New class of muscle car

Hot-shot Dodge Durango R/T exceeds keeping up appearances

Aggressive good looks. Comfortable, sporty-styled cabin. Confident handling. Plenty of power from a burbling V-8.

Is this some kind of American muscle car? Actually, it is, in way.

Dodge imbues a sort of pony-car attitude in its midsize Durango crossover SUV, especially in the hot R/T model, this week’s test vehicle.

With its muscular styling, augmented by our tester’s blacked-out, gaping grill and black, 20-inch alloy wheels of the Blacktop Package, the R/T demands attention, particularly when swathed in retina-searing Redline Pearl paint.

But the brawny looks don’t lie. There’s plenty inside and under the Durango to back up the promise of performance.

Starting with the 5.7-liter Hemi V-8. This is Chrysler Corp.’s go-to powerplant for a number of cars and trucks, from hot sedans to performance coupes to hard-working pickup trucks. And it’s a gem. With 360 horsepower and a deep, 390 pound-feet well of torque, it propels the 5,100-pound crossover with alacrity, accompanied by an all-American soundtrack only a V-8 can produce.

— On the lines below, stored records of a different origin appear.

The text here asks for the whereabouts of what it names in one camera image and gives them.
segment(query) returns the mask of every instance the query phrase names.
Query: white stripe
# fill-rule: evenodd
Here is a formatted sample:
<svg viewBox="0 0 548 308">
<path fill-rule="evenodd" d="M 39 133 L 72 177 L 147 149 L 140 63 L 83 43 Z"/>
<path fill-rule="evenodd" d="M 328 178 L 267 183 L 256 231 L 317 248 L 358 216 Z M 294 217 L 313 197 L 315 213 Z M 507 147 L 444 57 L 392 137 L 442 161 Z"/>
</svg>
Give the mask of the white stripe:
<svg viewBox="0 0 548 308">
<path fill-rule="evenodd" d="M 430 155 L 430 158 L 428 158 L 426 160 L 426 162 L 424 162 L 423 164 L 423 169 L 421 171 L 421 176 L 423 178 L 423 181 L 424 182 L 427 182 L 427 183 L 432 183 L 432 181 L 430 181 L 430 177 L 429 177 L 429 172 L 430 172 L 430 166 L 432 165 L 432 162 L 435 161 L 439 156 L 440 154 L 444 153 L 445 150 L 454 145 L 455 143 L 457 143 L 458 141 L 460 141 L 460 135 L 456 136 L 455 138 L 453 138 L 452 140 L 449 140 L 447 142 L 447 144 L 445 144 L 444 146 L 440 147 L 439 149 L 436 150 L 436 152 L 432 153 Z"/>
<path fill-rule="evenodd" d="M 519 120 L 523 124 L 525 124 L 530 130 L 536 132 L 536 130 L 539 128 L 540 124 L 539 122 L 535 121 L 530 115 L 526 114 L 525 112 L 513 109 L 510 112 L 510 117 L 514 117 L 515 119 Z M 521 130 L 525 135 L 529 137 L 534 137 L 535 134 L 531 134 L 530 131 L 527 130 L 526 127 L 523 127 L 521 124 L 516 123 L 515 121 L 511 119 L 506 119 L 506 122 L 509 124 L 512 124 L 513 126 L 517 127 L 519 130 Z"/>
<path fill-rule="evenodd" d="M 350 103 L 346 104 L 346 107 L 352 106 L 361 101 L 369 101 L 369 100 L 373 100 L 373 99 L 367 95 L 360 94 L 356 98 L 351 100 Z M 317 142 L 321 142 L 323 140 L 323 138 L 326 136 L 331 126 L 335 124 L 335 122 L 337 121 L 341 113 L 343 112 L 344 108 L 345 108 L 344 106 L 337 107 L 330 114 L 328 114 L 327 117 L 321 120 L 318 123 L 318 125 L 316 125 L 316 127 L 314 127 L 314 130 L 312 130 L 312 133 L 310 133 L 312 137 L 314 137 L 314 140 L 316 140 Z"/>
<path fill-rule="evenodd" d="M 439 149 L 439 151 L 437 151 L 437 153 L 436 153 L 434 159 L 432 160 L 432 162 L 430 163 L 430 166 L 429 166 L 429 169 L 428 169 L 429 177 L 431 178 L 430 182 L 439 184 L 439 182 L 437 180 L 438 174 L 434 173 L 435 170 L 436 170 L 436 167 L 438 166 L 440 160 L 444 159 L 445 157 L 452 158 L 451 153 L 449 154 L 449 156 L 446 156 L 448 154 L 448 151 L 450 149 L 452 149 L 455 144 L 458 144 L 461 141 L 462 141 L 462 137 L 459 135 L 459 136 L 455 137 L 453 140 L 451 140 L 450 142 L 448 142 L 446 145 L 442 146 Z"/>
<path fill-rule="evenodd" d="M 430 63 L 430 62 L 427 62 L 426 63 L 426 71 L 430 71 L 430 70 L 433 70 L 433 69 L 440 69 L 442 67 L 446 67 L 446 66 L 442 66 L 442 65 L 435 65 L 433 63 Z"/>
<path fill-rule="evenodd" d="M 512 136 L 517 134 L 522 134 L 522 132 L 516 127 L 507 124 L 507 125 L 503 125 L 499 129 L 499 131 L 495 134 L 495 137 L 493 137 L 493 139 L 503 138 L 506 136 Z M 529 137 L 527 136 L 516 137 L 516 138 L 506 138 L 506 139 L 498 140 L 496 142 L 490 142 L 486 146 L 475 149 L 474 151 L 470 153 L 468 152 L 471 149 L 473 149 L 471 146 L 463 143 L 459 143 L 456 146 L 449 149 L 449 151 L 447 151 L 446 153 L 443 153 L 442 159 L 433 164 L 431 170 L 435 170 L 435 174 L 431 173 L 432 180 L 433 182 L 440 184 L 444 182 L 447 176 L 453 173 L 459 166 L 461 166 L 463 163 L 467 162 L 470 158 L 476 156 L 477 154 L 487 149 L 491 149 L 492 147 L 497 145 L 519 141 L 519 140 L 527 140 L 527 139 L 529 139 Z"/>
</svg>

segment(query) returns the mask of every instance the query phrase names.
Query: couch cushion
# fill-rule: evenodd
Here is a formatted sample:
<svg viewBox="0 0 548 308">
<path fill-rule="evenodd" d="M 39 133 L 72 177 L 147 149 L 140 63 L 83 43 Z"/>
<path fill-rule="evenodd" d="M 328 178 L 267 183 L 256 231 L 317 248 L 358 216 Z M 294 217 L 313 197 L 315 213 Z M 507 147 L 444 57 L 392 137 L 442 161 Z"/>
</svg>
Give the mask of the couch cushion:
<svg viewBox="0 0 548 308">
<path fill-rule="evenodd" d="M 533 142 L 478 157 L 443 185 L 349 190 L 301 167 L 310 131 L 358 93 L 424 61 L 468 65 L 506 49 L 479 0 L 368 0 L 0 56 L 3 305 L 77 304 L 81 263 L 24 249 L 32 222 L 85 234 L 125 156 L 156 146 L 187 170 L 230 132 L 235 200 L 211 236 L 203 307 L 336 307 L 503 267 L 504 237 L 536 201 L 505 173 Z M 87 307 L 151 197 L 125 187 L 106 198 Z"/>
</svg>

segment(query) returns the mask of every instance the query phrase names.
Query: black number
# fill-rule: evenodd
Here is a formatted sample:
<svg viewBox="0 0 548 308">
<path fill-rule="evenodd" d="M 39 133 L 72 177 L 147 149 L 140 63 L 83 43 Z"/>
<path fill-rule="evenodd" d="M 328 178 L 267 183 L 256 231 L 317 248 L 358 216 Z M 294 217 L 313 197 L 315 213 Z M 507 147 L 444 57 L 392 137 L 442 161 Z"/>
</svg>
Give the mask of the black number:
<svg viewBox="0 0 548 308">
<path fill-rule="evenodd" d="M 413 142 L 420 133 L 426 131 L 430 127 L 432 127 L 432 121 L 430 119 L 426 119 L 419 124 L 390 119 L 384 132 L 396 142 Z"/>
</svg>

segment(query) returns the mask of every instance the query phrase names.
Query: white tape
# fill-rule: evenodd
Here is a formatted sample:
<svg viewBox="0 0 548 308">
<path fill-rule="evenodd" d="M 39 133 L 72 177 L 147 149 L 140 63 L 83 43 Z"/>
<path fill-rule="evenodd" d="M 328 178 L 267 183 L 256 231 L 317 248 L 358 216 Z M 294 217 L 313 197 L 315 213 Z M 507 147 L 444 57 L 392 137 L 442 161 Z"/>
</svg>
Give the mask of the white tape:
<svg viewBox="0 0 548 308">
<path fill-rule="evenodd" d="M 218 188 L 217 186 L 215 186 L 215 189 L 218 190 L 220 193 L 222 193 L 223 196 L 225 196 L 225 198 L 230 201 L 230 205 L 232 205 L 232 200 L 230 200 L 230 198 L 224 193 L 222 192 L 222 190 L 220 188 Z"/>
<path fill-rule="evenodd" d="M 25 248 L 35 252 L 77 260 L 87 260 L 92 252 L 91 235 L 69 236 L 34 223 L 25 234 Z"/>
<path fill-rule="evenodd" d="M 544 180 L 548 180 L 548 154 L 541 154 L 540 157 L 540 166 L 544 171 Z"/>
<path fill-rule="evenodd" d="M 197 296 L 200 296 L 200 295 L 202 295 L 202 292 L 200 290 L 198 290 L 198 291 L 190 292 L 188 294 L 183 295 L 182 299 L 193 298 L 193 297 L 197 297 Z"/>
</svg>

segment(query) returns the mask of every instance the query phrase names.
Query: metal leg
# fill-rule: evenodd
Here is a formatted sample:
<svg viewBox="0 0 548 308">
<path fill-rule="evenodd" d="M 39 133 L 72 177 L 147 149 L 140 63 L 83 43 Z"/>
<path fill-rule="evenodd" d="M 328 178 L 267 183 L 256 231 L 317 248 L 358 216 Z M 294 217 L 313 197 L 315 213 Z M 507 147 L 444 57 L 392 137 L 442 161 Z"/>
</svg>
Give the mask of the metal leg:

Driving the rear wheels (four-wheel drive optional) through the standard solid-shifting, six-speed automatic transmission, the R/T ramps up to highway speeds with ease. Passing maneuvers, confidently executed, belie the truck’s size and weight.

Power and poundage do take a toll on fuel economy: Around town, expect 14 mpg, while on the open road you might see 20 mpg.

The sport-tuned suspension delivers handling prowess and ride quality quite beyond expectations, due in part to leftover legacy DNA from those days Mercedes-Benz and Chrysler spent merged in a hapless marriage.

The steering, too, is surprisingly responsive and communicative, giving the Durango an easy maneuverability.

The interior is graced with upgraded materials on most surfaces. The simply styled dash features easy-to-read gauges with red accents, while most secondary controls and switches are logically located and organized.

Red stitching extends the sporty theme to seats, armrests, doors and steering wheel. The front sport-style buckets are superbly comfortable. Our tester featured optional second-row, fold-and-tumble captain’s chairs, while the spacious third-row bench is surprisingly easy to access.

A full panoply of techy safety features, navigation, audio, upgraded leather and additional luxury amenities pushed the price to $43,555. But plenty of SUVs offer a lot less for a lot more.

Dodge’s Durango far outpaces expectations.